Hey,
I have for a while been fruitlessly trying to solve an unexpected problem in an octree based frustum culling 3D drawing algorithm.
For every frame, the visible cells are determined. Then, sorted per material, the cells have their triangle indices concatenated into a system memory buffer. Then this memory buffer is sent to the rendering pipeline by a glDrawElements operation, and the next material is processed until no more materials need to be drawn for the frame.
However, I have been unable to use VBOs to speed up this process. If my vertex array, tex coord and normal arrays are stored in VBOs, the frame rate of my test cases drops extremely, suggesting I have hit a software path. If on the other hand, my vertex array, tex coord and normal arrays are in normal system memory, the frame rate is much more reasonable. As an example, in a scene were on average some 10 or 20 thousand triangles are on screen, the VBO arrays will give a 1 or 2 FPS perfomance while system memory arrays will result in 40-50 FPS. These results are similiar on an Nvidia 5200 PCI card with the latest drivers and an ATI 9600 AGP card with recent drivers, suggesting it is not a driver bug, nor specific to one single computer system.
In trying to identify the problem, I tried the following solution attempts.
-
There might be too many indices for the bus bandwidth. While it seemed like the similiar results on both a PCI and an AGP machine would rule this out, I still created VBOs prestoring the indices of each cell, per material, and then issued one glDrawElements per cell, using the VBO indices. No notable difference in performance.
-
The above mentioned solution might not have worked because of too many batches, that is glDraw* operations. According to nVidia’s book GPU gems, the number of triangles modern graphics cards can handle is up, but the number of batches they can handle is still limited to some 10-30 000 per second. In order to reduce the number of batches, I attempted the following solutions:
- Using a streaming VBO to create an Elements Array, using glBufferSubDataARB to store the indices and then using glDrawElements to output the triangles. No notable difference in performance.
- Using a streaming VBO to create an Elements Array, using glMapBufferARB to memcpy the indices to the VBOs and then using glDrawElements to output the triangles. Care was taken to use a NULL glBufferDataARB to discard rendered buffers as described in nVidia’s VBO usage hints PDF document. No notable difference in performance.
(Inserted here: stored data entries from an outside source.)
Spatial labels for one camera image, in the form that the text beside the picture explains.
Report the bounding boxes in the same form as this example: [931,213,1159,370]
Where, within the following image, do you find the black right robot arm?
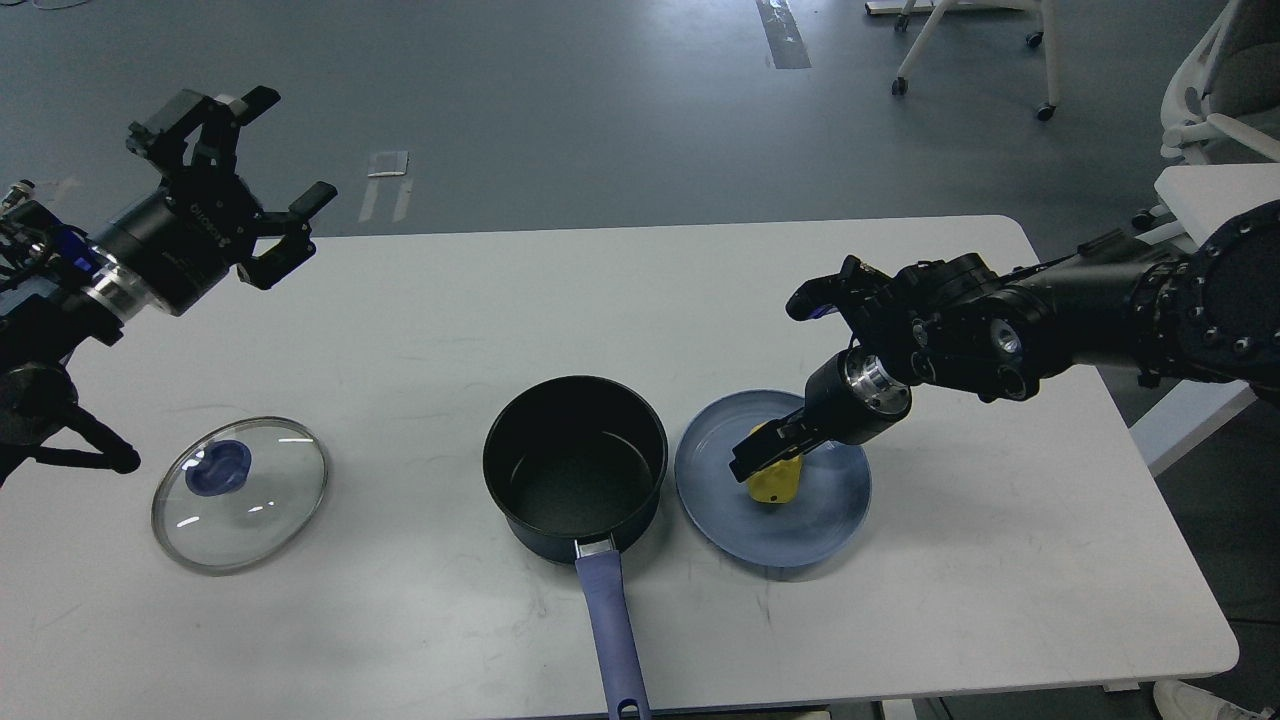
[730,201,1279,482]

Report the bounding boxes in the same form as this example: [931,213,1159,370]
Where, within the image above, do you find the white floor tape marks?
[356,149,415,224]

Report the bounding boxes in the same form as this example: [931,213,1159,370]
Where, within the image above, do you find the white wheeled stand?
[865,0,1060,122]

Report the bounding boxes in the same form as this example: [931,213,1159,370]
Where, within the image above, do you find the white office chair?
[1132,0,1280,231]

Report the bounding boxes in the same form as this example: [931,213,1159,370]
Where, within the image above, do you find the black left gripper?
[88,86,338,318]

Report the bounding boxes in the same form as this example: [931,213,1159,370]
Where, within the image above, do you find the white shoe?
[1152,680,1265,719]

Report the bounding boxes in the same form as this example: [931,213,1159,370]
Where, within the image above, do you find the grey floor tape strip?
[754,0,812,70]

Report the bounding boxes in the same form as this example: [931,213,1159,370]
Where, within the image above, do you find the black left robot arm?
[1,86,337,477]

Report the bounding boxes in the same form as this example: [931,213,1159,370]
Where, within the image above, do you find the black pot with blue handle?
[483,375,669,719]

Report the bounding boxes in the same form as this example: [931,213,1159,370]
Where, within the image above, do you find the blue round plate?
[675,389,872,569]

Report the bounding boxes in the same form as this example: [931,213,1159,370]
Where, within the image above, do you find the white side table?
[1130,161,1279,475]

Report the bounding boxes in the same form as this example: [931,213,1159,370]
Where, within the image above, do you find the yellow potato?
[745,454,805,505]

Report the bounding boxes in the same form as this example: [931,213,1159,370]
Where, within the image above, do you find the glass lid with blue knob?
[150,416,330,577]

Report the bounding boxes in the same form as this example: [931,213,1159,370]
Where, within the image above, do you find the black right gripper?
[728,350,913,483]

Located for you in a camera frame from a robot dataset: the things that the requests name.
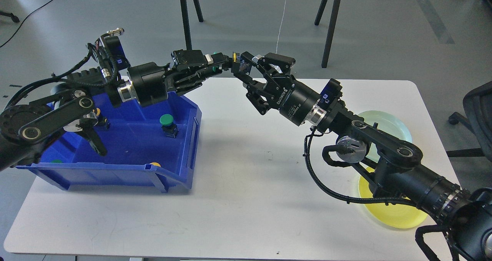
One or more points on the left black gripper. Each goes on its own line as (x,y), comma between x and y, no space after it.
(152,82)

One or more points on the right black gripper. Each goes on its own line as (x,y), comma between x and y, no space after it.
(292,98)

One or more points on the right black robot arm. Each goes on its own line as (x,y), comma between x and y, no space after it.
(391,166)

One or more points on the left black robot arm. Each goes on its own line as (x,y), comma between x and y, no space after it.
(43,111)

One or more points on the yellow button back left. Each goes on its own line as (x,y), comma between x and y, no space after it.
(102,121)

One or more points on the pale green plate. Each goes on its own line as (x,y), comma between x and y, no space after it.
(387,123)

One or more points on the yellow plate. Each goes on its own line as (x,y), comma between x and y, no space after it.
(396,215)

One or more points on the blue plastic bin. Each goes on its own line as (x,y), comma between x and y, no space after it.
(133,141)

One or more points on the right black tripod legs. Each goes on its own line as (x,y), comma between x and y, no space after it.
(331,27)

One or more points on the black office chair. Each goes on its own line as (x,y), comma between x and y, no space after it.
(478,108)
- The above solutions but with glGetIntegerv(GL_MAX_ELEMENTS_INDICES, …); as a guide for how many indices to store at a time before calling glDrawElements. No notable difference in performance.
-
Using glDrawRangeElements instead of glDrawElements. For some reason this only worked for the streaming buffers described above. If the index buffer was in system memory, glDrawRangeElements crashed where glDrawElements would not on exactly the same buffer. Possibly a driver bug, I did not test for this behavior on more than one machine.
-
Having read online that glDrawElements is liable to scan the index list before submitting it to the graphics card, I suspected this behavior caused the driver to read back data from the graphics card. I substituted glDrawElements with a glBegin(GL_TRIANGLES); … glArrayElement(…): … glEnd(); loop to ascertain that no analysis would be attempted on the elements. No notable difference in performance.
-
Perhaps VBO data is much more sensitive to alignment issues. I aligned the vertex data by adding a 4th ‘w’ component. No notable difference in performance, possibly a slight increase in non VBO performance.
-
Maybe the graphics card is out of memory and has to swap the VBOs over the bus. I reduced all textures to a quarter size and rendered a scene where the VBOs would be relatively small. No notable difference in performance.
So, at the end of the day I have been unable to gain anything from using VBOs. I have successfully used VBOs many times before, in particular, the engine used to render more than 40k triangles in 50 FPS on the current test system when it had all arrays in VBOs and then one big element array in another VBO which was unconditionally rendered. With the frustum culling, different indices have to be rendered every frame though and it is somewhat disturbing that due to the fact that I cannot seem to get VBOs to work with it, the frame rate actually dropped with the frustum culling implementation, even that much fewer triangles are being rendered.
Sorry about the lengthy post. Is there anybody out there who has experience with similiar VBO behavior? To recap, glDrawElements with indices in system memory and vertex, color, and texture coordinate arrays in system memory as well, can render a given scene in 40 FPS but with the vertex, color and texture coordinate arrays as VBOs the scene is rendered in 1-2 FPS or less.